Please read the records below and return each line holding the string "woven".
━━━━━━
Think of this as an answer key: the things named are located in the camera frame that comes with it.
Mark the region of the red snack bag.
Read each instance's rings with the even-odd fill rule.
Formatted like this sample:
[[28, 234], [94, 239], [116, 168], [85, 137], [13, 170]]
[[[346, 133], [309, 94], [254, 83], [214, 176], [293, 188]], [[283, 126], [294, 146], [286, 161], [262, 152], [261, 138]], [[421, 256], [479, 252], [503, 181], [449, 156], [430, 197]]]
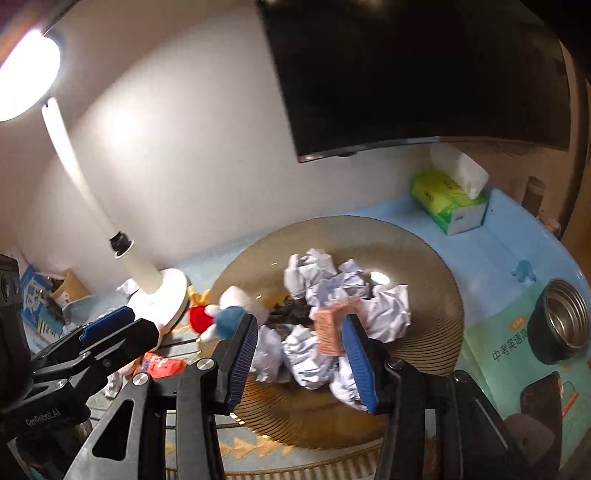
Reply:
[[187, 363], [183, 359], [161, 357], [147, 352], [143, 355], [134, 373], [147, 373], [153, 379], [165, 378], [181, 374]]

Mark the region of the white blue plush toy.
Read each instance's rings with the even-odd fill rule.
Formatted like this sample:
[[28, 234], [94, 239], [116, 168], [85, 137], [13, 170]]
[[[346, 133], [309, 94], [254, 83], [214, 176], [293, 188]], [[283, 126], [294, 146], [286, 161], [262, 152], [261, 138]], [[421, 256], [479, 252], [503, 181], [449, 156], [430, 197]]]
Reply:
[[202, 342], [231, 338], [242, 317], [249, 314], [262, 326], [269, 319], [270, 312], [259, 302], [237, 286], [228, 287], [221, 294], [218, 303], [211, 300], [211, 290], [197, 292], [192, 286], [187, 289], [189, 296], [188, 324]]

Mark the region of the lined paper ball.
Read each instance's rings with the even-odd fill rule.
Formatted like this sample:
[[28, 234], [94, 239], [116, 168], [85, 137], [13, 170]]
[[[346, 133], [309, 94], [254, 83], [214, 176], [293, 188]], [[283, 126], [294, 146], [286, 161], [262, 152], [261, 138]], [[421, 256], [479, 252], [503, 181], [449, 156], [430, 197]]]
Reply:
[[338, 358], [322, 354], [315, 331], [297, 325], [283, 340], [283, 357], [298, 385], [317, 390], [329, 383]]

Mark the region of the pink capybara notebook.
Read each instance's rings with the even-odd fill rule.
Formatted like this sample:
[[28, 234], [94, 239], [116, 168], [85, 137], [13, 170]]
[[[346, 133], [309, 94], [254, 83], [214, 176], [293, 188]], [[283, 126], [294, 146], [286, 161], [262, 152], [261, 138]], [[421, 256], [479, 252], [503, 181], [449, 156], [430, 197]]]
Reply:
[[315, 333], [318, 335], [318, 350], [323, 355], [339, 356], [344, 353], [341, 340], [342, 321], [349, 314], [363, 318], [362, 301], [359, 298], [342, 300], [315, 311], [314, 323]]

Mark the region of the large paper ball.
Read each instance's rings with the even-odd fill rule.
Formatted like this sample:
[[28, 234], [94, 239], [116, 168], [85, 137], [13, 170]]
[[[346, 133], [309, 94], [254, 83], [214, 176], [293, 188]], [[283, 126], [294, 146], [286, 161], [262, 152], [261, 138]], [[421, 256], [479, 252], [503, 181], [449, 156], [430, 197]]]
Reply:
[[408, 286], [393, 288], [377, 285], [373, 297], [362, 301], [367, 335], [383, 343], [403, 338], [411, 326]]

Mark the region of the tan pen holder box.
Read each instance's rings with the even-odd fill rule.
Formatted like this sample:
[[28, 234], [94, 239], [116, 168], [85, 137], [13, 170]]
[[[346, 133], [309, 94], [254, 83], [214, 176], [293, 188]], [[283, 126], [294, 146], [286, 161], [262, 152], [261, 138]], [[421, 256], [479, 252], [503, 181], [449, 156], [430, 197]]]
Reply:
[[49, 297], [61, 308], [90, 295], [89, 291], [71, 269], [64, 270], [61, 277], [62, 280], [57, 288], [49, 293]]

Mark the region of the crumpled paper basket front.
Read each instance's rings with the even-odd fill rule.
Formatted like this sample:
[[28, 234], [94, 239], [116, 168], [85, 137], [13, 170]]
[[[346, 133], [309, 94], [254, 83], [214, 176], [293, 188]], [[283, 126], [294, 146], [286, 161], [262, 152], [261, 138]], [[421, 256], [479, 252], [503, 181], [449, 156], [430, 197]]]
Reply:
[[266, 325], [259, 328], [256, 351], [252, 357], [250, 371], [257, 382], [273, 383], [280, 375], [283, 366], [283, 342], [276, 330]]

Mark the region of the crumpled paper at mat corner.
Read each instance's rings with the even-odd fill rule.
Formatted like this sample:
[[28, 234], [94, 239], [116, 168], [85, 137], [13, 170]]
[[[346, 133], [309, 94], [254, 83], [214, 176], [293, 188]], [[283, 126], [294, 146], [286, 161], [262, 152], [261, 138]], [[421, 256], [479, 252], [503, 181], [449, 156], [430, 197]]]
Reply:
[[126, 300], [130, 299], [140, 289], [133, 278], [127, 279], [116, 288], [116, 292]]

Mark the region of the patterned blue woven mat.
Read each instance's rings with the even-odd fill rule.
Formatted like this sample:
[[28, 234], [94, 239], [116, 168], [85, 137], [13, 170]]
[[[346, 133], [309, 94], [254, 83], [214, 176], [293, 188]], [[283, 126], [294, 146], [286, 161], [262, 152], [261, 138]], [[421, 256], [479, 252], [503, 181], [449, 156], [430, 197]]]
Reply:
[[238, 409], [215, 418], [229, 479], [363, 479], [378, 465], [384, 421], [329, 388], [250, 380]]

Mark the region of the green english textbook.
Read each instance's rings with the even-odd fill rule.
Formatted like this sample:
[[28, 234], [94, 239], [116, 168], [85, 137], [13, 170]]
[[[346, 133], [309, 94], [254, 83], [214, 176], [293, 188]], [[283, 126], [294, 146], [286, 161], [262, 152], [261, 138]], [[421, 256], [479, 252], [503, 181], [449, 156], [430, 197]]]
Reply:
[[587, 354], [555, 365], [540, 362], [531, 350], [527, 325], [543, 286], [534, 283], [488, 317], [470, 316], [462, 353], [468, 371], [502, 418], [520, 411], [526, 386], [556, 372], [560, 376], [564, 468], [590, 429], [590, 367]]

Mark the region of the brown woven basket tray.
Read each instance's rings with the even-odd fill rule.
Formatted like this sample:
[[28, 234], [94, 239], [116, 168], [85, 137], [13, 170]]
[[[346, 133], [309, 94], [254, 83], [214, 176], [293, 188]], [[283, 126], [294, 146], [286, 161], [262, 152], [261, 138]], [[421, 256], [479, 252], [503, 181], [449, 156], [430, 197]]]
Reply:
[[[354, 259], [366, 271], [388, 275], [409, 288], [412, 324], [390, 344], [394, 357], [418, 370], [450, 374], [464, 332], [464, 305], [457, 282], [439, 254], [417, 235], [386, 221], [358, 216], [311, 219], [281, 228], [249, 246], [214, 282], [218, 301], [229, 286], [259, 297], [271, 308], [283, 301], [283, 270], [294, 253], [320, 248], [335, 263]], [[329, 388], [307, 390], [249, 378], [235, 415], [256, 433], [311, 449], [353, 447], [383, 436], [386, 419], [339, 402]]]

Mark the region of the black phone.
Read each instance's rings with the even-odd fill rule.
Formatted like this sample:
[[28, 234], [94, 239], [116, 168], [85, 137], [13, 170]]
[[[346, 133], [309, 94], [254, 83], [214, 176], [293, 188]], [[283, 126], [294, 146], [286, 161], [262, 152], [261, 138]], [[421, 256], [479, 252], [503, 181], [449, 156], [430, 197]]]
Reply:
[[520, 395], [521, 412], [504, 421], [528, 465], [554, 478], [562, 453], [562, 405], [560, 376], [553, 371], [528, 385]]

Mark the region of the steel thermos cup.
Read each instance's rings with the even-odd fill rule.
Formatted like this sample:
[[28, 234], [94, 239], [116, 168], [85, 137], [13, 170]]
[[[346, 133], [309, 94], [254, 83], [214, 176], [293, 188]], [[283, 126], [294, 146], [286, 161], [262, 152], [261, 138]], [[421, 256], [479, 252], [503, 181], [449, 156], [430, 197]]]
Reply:
[[552, 279], [536, 301], [527, 325], [535, 357], [546, 365], [582, 352], [590, 339], [590, 312], [583, 296], [568, 281]]

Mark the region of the green tissue box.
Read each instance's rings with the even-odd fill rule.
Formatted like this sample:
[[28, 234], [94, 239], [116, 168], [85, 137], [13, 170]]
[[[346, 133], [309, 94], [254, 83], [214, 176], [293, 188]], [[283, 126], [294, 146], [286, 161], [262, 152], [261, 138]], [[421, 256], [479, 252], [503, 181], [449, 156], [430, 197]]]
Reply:
[[412, 196], [448, 236], [480, 227], [488, 172], [448, 143], [432, 144], [430, 158], [431, 167], [412, 179]]

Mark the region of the black monitor screen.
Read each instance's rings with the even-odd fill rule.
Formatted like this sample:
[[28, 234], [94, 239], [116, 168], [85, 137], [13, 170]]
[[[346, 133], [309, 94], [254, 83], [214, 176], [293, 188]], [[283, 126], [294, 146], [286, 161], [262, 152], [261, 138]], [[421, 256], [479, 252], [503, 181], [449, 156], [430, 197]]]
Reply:
[[301, 161], [439, 140], [567, 149], [556, 36], [519, 1], [260, 1]]
━━━━━━
**Answer area**
Mark the region of the patterned blue woven mat.
Mark the region of the brown woven basket tray.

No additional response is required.